The cluster N (340) includes the encoded input Q (342) and the encoded output U (344), among possibly other encoded outputs and encoded inputs. In the example, the cluster N (340) includes both encoded inputs and encoded outputs clustered into the cluster N (340).
FIG. 3C shows a data flow for generating the mapping data (348). The clusters (330) are provided to the mapping model (346) as input. The output of the mapping model (346) is the mapping data (348). The generation of the mapping data (348) may be performed as described with respect to FIG. 2B. Briefly, the mapping model (346) examines the cluster assignments of the various encoded inputs and encoded outputs, and identifies patterns of the clustering assignments. For example, it may be observed that the cluster 1 (332) (of FIG. 3B) is frequently associated with the cluster 2 (336) (of FIG. 3B) when the clustering of each of the encoded input-output pairs is observed. Thus, a relationship is observed between the cluster 1 (332) and the cluster 2 (336), and that relationship is added as data to the mapping data (348).
FIG. 3D shows generation of the input cluster (362) and the output cluster (364). FIG. 3D corresponds to step 200, step 202, and step 204 of FIG. 2A.

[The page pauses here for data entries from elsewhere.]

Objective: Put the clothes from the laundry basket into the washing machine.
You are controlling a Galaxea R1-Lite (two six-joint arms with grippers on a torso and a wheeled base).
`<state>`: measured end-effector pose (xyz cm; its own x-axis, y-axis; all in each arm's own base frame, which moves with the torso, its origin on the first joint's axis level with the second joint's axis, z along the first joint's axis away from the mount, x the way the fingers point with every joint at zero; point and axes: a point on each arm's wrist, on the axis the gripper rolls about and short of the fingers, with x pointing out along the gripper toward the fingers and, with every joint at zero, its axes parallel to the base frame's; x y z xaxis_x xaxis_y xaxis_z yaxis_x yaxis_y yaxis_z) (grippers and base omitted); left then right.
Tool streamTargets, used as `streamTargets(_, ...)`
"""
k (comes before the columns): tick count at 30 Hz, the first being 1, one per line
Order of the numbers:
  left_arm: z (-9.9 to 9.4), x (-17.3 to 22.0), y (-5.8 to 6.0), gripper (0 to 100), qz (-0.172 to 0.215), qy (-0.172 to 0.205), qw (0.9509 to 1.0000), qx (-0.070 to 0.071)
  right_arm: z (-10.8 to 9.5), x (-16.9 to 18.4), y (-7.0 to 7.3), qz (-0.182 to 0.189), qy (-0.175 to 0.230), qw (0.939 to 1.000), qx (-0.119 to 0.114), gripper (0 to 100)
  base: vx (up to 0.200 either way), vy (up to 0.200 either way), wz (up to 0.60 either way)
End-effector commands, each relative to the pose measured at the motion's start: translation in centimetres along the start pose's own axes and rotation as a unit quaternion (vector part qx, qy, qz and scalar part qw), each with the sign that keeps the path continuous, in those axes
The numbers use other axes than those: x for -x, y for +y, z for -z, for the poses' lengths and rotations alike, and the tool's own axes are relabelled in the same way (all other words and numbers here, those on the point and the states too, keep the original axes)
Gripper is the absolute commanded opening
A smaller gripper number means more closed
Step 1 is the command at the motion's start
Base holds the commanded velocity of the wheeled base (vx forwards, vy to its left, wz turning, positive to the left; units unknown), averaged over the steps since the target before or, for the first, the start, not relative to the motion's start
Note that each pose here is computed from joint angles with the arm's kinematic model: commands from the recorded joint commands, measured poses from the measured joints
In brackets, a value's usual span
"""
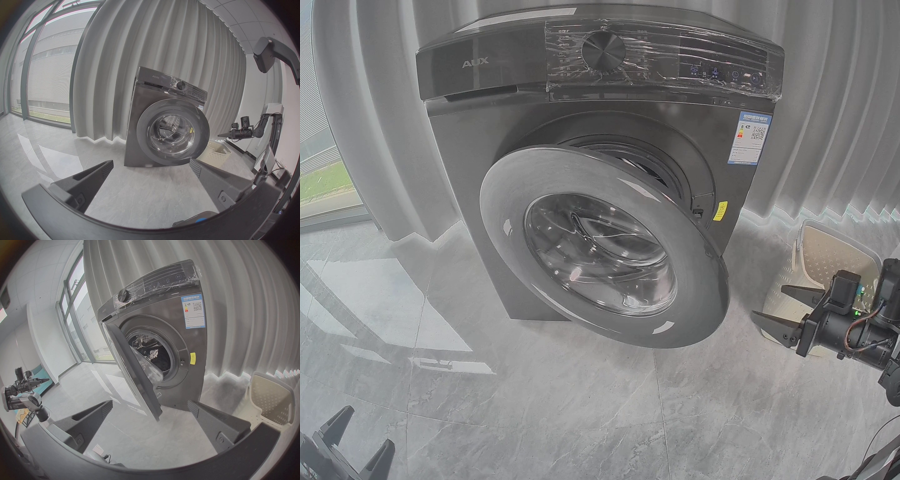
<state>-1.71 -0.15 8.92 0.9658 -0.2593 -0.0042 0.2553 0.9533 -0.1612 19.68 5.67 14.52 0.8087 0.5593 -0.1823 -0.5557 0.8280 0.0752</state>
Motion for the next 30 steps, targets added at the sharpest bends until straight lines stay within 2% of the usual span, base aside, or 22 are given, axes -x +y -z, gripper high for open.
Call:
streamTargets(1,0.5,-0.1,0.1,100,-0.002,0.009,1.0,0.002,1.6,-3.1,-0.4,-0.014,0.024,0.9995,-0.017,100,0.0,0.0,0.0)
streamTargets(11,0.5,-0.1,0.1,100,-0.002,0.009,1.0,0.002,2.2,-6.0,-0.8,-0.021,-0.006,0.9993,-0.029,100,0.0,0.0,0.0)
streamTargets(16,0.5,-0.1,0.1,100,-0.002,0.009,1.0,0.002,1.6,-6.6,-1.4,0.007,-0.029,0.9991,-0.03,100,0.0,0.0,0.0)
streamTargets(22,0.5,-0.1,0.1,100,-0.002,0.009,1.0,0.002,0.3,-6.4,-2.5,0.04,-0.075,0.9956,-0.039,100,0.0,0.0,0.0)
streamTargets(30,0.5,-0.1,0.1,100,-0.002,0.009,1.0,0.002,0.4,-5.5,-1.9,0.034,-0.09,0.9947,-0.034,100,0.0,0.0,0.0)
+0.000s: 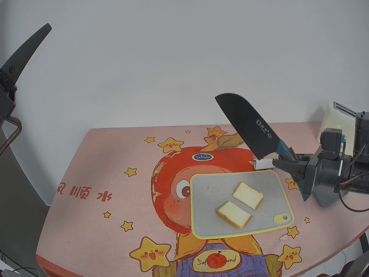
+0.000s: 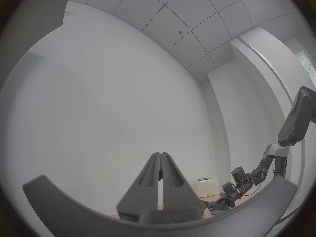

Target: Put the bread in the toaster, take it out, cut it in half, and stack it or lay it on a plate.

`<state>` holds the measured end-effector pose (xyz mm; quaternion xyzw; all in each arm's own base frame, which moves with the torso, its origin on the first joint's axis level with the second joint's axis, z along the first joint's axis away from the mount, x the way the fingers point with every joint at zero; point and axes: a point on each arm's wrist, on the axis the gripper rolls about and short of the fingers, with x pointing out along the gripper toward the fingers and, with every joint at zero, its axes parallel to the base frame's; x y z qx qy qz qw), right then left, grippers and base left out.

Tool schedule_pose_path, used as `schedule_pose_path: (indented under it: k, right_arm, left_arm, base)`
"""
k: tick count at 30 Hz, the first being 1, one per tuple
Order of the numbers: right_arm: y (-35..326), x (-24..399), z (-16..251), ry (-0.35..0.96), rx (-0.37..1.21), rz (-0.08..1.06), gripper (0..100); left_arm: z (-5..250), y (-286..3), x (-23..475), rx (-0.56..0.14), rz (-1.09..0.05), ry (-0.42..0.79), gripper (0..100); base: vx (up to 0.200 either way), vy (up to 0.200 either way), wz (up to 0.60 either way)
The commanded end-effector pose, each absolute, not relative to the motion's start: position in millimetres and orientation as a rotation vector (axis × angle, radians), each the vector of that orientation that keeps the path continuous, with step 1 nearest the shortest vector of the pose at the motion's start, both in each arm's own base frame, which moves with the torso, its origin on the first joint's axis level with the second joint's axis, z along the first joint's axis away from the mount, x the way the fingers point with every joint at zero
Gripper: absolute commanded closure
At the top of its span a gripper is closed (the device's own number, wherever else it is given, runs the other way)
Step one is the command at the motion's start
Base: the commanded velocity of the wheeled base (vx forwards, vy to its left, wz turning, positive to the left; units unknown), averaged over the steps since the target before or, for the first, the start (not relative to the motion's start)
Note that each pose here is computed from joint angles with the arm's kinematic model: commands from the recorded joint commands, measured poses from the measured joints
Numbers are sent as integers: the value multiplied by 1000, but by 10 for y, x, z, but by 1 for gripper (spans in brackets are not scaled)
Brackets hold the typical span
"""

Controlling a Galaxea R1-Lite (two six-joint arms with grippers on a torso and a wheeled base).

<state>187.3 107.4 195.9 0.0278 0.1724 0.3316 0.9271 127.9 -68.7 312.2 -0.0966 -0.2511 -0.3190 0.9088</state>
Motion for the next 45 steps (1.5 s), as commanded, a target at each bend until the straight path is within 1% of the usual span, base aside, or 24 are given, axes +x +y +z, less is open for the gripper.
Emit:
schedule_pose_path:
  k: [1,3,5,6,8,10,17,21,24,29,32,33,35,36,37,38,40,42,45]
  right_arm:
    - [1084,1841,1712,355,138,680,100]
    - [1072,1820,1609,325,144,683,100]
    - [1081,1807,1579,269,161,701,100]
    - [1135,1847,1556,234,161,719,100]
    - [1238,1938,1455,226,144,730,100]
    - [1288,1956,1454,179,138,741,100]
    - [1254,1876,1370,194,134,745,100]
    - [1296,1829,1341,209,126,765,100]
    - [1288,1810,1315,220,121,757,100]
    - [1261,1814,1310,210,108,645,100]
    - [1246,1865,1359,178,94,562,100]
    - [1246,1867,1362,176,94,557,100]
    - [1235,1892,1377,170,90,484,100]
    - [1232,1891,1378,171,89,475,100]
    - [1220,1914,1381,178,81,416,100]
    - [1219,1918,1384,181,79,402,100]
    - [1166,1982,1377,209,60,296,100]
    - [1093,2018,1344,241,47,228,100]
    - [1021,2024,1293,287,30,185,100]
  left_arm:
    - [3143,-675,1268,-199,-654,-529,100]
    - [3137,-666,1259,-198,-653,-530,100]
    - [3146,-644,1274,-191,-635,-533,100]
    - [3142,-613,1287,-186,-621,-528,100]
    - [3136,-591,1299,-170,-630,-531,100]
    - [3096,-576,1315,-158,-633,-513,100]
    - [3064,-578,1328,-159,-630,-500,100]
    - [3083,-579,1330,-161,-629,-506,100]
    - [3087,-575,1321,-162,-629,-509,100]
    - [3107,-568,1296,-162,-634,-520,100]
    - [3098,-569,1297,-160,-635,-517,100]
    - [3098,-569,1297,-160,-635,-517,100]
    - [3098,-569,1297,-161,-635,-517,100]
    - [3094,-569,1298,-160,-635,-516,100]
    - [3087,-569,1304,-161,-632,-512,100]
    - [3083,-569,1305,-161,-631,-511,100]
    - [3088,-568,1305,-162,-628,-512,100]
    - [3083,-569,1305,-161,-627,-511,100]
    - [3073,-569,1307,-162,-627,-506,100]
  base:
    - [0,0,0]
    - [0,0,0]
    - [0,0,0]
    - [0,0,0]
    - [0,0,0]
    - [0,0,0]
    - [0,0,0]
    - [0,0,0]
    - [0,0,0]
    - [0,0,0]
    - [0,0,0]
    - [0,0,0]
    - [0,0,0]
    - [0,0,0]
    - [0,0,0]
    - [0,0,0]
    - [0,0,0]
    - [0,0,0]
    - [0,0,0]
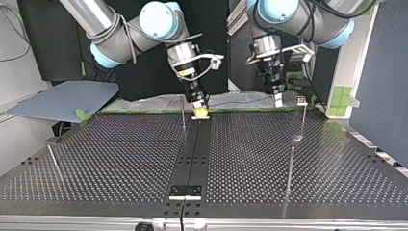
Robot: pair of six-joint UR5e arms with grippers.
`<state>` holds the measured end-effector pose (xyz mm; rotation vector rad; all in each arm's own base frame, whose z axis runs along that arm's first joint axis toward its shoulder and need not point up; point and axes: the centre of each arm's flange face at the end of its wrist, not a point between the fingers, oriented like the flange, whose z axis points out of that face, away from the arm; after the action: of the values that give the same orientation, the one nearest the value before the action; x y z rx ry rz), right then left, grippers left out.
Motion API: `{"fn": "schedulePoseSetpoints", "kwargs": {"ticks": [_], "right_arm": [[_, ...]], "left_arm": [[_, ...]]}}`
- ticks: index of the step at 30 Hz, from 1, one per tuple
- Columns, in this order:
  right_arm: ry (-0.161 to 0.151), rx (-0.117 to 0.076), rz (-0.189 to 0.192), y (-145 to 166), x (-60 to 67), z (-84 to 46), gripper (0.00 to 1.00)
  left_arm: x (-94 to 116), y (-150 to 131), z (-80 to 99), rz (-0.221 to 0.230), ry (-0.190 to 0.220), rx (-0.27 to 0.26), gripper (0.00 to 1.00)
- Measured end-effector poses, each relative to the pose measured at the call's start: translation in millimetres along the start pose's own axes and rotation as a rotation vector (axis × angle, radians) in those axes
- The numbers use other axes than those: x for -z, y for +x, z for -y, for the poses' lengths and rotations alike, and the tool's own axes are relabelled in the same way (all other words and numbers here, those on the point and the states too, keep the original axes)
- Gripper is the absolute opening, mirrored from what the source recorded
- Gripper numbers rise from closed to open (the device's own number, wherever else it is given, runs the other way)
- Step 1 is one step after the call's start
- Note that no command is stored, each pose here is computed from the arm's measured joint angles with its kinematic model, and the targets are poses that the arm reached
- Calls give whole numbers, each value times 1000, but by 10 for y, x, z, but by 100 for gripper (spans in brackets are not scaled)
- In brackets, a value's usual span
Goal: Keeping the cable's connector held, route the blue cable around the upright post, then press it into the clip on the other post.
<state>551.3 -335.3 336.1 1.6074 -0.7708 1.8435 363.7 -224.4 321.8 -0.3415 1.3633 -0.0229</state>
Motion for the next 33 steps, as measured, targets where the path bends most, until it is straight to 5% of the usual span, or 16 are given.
{"fn": "schedulePoseSetpoints", "kwargs": {"ticks": [12,20,33], "right_arm": [[31,-44,-81,444,-280,-4,0],[42,-47,-86,538,-447,-3,0],[64,-48,-96,686,-724,46,0]], "left_arm": [[-217,-782,73,92,3,10,0],[-334,-1120,114,118,27,7,0],[-863,-1164,48,59,23,-57,0]]}}
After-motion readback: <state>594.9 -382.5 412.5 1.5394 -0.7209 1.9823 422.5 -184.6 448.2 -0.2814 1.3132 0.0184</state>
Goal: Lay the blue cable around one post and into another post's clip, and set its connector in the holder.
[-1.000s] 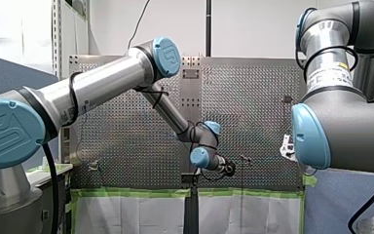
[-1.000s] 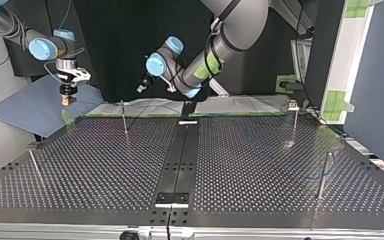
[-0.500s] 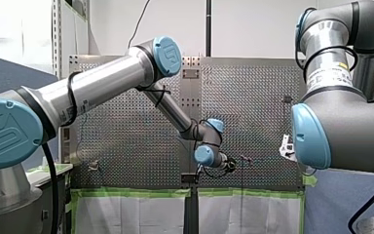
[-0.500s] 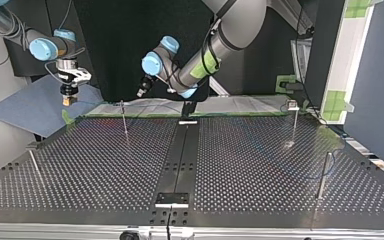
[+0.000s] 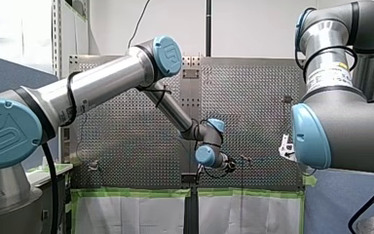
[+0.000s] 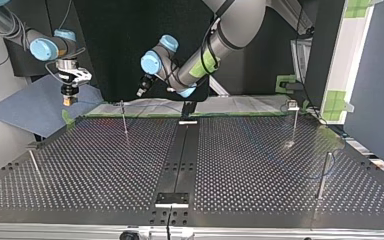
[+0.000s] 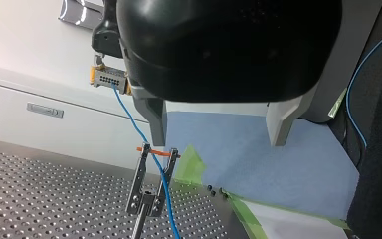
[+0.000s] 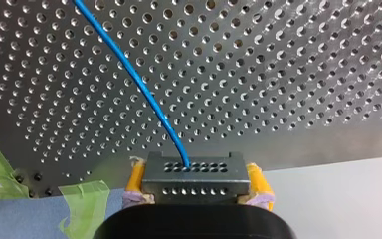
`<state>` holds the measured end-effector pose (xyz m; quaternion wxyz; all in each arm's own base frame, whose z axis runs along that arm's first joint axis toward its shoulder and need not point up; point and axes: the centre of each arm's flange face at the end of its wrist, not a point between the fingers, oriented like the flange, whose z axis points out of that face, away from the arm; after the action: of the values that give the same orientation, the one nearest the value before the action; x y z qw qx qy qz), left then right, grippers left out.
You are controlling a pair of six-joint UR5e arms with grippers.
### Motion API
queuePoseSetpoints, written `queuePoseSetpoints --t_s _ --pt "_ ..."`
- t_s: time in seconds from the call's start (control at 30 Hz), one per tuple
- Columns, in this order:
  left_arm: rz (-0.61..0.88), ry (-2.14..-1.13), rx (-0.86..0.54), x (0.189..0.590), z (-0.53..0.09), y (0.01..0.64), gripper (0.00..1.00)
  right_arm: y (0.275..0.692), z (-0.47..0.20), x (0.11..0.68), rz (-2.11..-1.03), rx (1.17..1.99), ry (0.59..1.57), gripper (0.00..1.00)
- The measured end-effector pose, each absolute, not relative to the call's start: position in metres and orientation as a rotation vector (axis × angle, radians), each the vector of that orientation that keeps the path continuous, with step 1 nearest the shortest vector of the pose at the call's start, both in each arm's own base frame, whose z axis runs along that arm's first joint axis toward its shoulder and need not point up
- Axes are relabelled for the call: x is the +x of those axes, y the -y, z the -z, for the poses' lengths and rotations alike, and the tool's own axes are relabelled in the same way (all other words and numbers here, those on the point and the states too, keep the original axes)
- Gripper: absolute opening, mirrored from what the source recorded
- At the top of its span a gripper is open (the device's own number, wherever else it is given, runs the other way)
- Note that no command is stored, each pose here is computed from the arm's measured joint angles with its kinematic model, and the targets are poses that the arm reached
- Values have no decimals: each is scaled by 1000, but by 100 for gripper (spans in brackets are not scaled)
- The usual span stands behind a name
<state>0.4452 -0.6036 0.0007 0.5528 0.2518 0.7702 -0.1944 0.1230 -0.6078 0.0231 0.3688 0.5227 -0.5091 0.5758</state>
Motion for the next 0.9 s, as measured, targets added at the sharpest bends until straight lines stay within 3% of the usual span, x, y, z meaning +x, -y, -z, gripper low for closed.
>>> queuePoseSetpoints --t_s 0.9 --pt "421 -1809 566 438 -26 604 100 607 -23 126 -1484 1345 1307 0"
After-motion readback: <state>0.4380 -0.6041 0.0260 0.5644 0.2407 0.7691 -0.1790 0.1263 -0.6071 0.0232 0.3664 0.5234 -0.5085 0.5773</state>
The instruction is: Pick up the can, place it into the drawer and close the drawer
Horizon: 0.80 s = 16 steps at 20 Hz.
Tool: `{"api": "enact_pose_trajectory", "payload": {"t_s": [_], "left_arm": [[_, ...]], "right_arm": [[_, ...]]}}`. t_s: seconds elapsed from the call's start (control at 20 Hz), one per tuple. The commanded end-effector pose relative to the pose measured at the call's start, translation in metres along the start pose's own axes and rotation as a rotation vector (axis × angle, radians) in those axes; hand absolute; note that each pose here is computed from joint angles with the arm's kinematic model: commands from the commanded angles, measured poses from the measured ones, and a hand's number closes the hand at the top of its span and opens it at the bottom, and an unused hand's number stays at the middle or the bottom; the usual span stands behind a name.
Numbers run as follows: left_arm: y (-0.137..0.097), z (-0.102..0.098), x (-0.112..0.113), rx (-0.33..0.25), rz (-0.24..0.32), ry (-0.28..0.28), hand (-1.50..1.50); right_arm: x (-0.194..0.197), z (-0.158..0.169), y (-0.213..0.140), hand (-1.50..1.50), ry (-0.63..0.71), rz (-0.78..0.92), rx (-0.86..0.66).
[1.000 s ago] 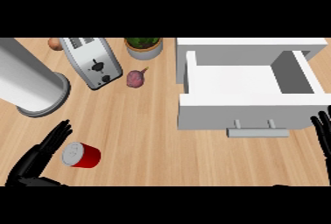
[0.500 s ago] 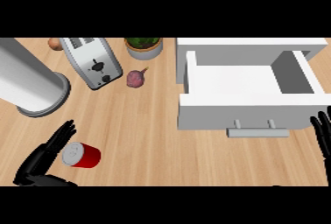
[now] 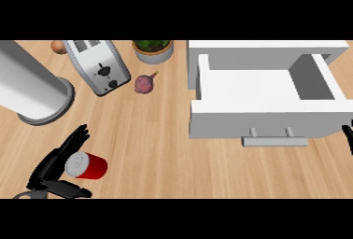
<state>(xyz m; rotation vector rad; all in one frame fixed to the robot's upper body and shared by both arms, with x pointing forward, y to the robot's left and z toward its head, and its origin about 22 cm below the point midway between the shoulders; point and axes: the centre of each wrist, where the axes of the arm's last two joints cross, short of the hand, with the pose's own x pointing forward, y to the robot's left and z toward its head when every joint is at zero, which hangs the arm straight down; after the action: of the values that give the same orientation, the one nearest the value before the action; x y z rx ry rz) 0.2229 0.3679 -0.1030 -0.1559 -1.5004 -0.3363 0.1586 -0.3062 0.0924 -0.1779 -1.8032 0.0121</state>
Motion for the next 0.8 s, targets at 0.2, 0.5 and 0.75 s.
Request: {"api": "enact_pose_trajectory", "payload": {"t_s": [0.2,0.5,0.75], "left_arm": [[-0.005,-0.016,-0.007,-0.032,0.023,-0.028,-1.50],[-0.040,-0.010,-0.001,-0.090,0.041,-0.029,-1.50],[-0.033,-0.026,0.012,-0.113,0.056,-0.074,1.50]], "right_arm": [[0.008,0.010,-0.002,-1.50,0.004,-0.016,0.013],[0.000,0.006,0.006,-1.50,0.000,-0.015,0.006],[0.002,0.009,0.001,-1.50,-0.003,-0.012,-0.003]]}}
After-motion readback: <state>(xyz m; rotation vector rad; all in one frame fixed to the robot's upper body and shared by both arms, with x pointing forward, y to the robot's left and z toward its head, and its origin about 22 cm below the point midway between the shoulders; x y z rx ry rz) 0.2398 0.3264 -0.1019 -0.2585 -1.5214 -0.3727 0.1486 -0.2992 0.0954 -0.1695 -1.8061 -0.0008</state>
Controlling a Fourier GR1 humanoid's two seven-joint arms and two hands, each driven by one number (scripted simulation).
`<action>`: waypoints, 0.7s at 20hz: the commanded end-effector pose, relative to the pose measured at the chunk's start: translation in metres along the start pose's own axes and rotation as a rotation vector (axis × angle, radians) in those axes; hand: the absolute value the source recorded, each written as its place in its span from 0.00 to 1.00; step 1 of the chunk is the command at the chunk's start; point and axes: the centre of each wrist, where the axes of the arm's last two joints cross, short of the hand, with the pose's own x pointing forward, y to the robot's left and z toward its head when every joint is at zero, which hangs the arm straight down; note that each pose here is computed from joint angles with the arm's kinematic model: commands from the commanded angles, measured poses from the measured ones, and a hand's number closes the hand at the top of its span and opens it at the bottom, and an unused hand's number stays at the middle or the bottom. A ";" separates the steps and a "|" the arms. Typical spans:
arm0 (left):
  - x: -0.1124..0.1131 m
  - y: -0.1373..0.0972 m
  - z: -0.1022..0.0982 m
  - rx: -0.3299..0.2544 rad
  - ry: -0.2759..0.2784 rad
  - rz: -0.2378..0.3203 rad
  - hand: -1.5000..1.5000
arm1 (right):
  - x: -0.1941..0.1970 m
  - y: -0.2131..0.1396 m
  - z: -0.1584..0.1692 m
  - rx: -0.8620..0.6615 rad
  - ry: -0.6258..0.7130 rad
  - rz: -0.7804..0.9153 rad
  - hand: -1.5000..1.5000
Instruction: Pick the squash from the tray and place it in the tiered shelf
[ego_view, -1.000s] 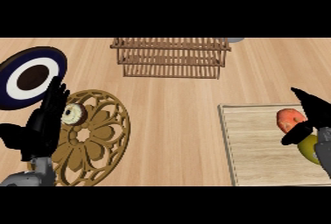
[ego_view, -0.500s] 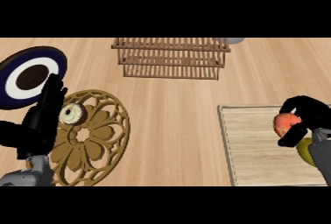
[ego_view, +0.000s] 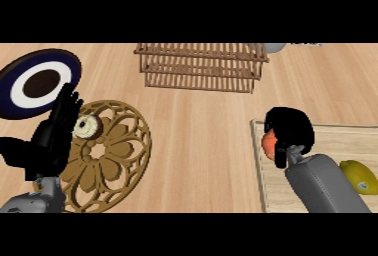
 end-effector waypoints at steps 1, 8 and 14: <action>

The test input (350) is provided as input to the test large language model (352). When executed, the test large language model (352) generates the test output (354). Then, the test input (350) and the test output (354) are provided as input (either in parallel or serially) to the encoding model (314). The output of the encoding model (314) is the encoded test input (358) and the encoded test output (360).
The encoded test input (358) and the encoded test output (360) are provided as input to the cluster assignment model (356) (either in parallel or serially). In addition, the clusters (330) are provided as input. Thus, the cluster assignment model (356) is applied to the encoded test input (358) and the clusters (330) to generate the input cluster (362). Likewise, the cluster assignment model (356) is applied to the test input (350) and the clusters (330) to generate the output cluster (364). Again, the input cluster is cluster to which the encoded test input (358) is assigned. Similarly, the output cluster (364) is the cluster to which the encoded test output (360) is assigned.
FIG. 3E shows an integrated example of pre-existing clusters, relationships among clusters, input clusters, and output clusters. Again, each of the clusters are groups of encoded inputs (the encoded inputs being encoded versions of text inputs to a stable large language model), encoded outputs (the encoded outputs being encoded versions of text outputs from the stable large language model), or combinations thereof. The groupings of the encoded inputs and encoded outputs (i.e., the clusters) are determined by the clustering model.
In the example of FIG. 3E, eight clusters are shown, the cluster 1 (332), the cluster 2 (336), the cluster 3 (370), the cluster 4 (372), the cluster 5 (374), the cluster 6 (376), the cluster 7 (378), and the cluster 8 (380). Pre-existing relationships among the clusters have been determined by a mapping model. The pre-existing relationships are defined by the mapping data (348). The mapping data (348) is represented by the arrows between various clusters shown in FIG. 3E.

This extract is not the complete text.